Dropouts have a profound psychological effect.
“They are calling and saying the Taliban are powerful enough to defeat the United States and can easily conquer Laghman Province. And that you would do well to remember that before they kill you, ”said Governor of Laghman Rahmatullah Yarmal, 29, when questioned in his barricaded compound in the provincial capital, Mehtar Lam.
It is a propaganda tactic that works, the governor admitted, to the point where some commanders of military outposts refuse to speak to village chiefs or Taliban negotiators. According to him, many of these village chiefs are not neutral peacemakers, but supporters of the group handpicked by the organization.
Yarmal said 60 police officers who surrendered and took refuge in his government center are now ready to fight to regain the seven posts lost to the Taliban. “I think we’ll get the messages back in a month,” he predicted.
But hours after the governor’s speech on May 19, a nearby district center, Dawlat Shah, surrendered to the Taliban without resistance after negotiations. The next morning, five other military posts similarly surrendered in Alishing district, also in Laghman.
These Taliban victories were facilitated in part by a 30-day truce negotiated on May 17 by village chiefs in the hotly contested Alingar district. The truce allowed the Taliban to move their forces to Alishing, where just two days later they forced the negotiated surrender of the five military outposts (on May 21, the Taliban violated the ceasefire, launching new attacks on Alingar, according to Khadim).
The negotiations were particularly successful for the Taliban in Baghlan province, where at least 100 troops surrendered, and in Wardak, where some 130 members of the security forces reportedly surrendered after negotiations.
In Laghman province, negotiations which led to the surrender of the seven military posts continued for ten days. Khadim, the village chief, said different village chiefs negotiated with the commanders at each post.
“We gave them a guarantee that they would not be killed,” he said. “There was nothing written. It was just our word.

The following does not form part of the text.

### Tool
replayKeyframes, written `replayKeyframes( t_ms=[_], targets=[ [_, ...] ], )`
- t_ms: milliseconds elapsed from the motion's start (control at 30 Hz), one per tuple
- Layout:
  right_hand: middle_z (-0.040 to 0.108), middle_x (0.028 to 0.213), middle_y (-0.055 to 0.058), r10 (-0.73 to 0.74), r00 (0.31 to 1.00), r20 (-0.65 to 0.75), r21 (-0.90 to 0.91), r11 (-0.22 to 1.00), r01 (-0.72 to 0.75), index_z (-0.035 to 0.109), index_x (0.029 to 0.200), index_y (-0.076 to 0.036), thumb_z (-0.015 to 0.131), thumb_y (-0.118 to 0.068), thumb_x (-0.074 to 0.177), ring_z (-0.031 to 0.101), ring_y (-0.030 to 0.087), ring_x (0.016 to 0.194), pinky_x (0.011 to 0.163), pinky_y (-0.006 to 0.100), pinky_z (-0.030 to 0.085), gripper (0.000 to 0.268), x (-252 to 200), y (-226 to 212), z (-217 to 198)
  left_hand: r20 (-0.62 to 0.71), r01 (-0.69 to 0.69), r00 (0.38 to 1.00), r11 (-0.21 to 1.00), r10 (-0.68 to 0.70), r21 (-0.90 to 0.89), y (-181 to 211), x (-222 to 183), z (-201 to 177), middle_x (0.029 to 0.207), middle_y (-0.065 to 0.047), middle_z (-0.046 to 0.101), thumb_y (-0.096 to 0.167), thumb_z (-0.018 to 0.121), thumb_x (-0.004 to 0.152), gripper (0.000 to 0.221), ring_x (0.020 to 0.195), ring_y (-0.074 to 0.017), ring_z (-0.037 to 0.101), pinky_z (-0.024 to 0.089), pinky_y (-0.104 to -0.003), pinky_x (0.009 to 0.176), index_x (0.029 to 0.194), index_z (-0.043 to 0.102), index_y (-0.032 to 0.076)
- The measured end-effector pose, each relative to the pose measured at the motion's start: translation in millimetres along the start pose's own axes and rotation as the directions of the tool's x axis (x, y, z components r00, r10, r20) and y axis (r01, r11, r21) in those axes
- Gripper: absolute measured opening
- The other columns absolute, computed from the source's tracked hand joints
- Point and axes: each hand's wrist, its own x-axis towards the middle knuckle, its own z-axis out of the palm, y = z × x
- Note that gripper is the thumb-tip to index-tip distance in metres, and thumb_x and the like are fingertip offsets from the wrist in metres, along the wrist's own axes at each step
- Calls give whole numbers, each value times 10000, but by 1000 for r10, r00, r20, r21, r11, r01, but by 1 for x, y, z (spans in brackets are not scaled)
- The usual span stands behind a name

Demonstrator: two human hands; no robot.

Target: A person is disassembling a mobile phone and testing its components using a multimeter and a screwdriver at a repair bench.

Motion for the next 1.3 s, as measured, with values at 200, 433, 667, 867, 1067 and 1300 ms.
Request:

A few kilometers away, Zindani refused to give up his isolated post near the front line. He said military officials who negotiated surrenders at neighboring posts have betrayed their country.
One of his men, Muhammad Agha Bambard, said he would fight to avenge the deaths of two of his brothers killed by the Taliban. He swore he would never give up.
The nine men commanded by Zindani had only one machine gun, one grenade launcher and one AK-47 rifle for each. But he said he intended to continue the fighting, as he told the Taliban commander that he was constantly calling to demand his surrender.
“I told him: ‘I am a soldier from my country, I am not here to surrender,” said the commander.
Four days later, on a Sunday, the post was raided in a shootout with the Taliban, according to a member of the provincial council. A policeman was shot dead. Zindani and his men were taken prisoner.
Hours later, the Taliban released a video showing Bambard lying on a mattress, face and neck bandaged, being interrogated by a Taliban commander. Ironically, the commander asked why Bambard posted on his Facebook page that as long as he was alive he would not let the enemy capture his post.
The injured officer replied, “This is Afghanistan.